Autonomous shape-shifting soft structures are common in a wide variety of natural systems and scales: from cellular membranes of embryos, through plant leaves and up to invertebrates. These organisms utilize external energy sources to alter their shape via local plastic deformations, prescribing a dynamical intrinsic geometry. Even though their flexibility and versatility are desired properties in man-made structures, so far only rudimentary examples were fabricated, focusing mostly on uni-axial deformations triggered by external stimuli.

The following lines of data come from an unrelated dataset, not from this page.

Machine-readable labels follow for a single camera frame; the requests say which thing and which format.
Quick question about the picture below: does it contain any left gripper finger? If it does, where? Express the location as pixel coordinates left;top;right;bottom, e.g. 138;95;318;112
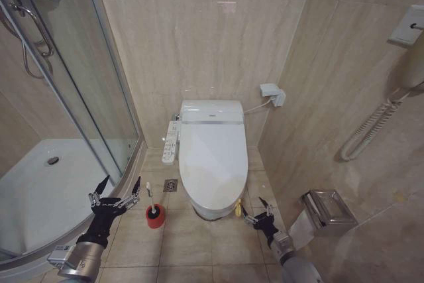
88;175;111;208
115;176;142;209

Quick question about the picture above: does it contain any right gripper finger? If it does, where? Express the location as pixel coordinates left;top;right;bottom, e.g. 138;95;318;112
258;196;275;217
240;205;259;225

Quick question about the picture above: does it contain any white toilet brush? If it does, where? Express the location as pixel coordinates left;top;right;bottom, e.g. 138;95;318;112
145;182;158;215

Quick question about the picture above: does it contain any red toilet brush holder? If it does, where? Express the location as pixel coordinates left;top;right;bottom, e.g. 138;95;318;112
145;205;166;229

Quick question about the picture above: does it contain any white toilet paper sheet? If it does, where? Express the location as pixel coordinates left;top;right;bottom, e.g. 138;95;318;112
288;211;325;251

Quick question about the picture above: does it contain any steel toilet paper holder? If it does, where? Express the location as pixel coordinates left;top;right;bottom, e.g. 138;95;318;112
300;189;359;237

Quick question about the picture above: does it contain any white toilet lid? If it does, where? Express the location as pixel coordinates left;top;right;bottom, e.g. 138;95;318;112
178;121;249;211

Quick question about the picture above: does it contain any white toilet body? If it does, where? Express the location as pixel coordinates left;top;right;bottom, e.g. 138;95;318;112
180;98;245;221

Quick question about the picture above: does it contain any steel floor drain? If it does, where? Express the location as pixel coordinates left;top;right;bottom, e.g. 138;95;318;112
163;178;179;194

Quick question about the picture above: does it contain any white shower tray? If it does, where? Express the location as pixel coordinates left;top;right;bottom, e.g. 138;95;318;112
0;138;148;266

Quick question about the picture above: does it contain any white bidet control panel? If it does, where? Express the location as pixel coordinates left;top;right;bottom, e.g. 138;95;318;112
162;120;180;165

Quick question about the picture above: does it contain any white toilet power cable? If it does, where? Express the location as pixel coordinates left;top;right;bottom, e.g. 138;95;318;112
242;99;274;115

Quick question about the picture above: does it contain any white wall outlet box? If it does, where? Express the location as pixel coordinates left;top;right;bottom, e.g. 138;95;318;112
258;82;287;108

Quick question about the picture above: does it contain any glass shower enclosure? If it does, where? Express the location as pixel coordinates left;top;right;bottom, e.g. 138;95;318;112
0;0;144;186

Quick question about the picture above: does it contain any chrome shower door handle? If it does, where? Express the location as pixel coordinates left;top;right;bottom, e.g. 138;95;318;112
9;0;54;58

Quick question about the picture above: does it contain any cream wall handset unit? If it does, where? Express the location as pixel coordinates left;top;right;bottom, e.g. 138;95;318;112
386;4;424;91

In this work we build a completely autonomous soft-tissue that periodically changes its shape due to intrinsic transport-processes fueled by chemicals from its environment. We use environmentally-sensitive gel with equilibrium volume that is coupled to the Belousov-Zhabotinsty (BZ) chemical reaction. This reaction in a two-dimensional medium generates spatio-temporal patterns, resulting in a sheet whose intrinsic geometry is non-uniform and changes over time. The outcome is a gel that utilizes chemicals in its environment to autonomously change its shape, similarly to biological organisms.

To account for the evolving intrinsic geometry, incompatible elastic models are used, allowing us to study and predict the evolving three-dimensional shape of the gel. The shape and the phase of the BZ-reaction are measured using a stereoscopy apparatus. The experimental results are also compared to numerical elastic solutions.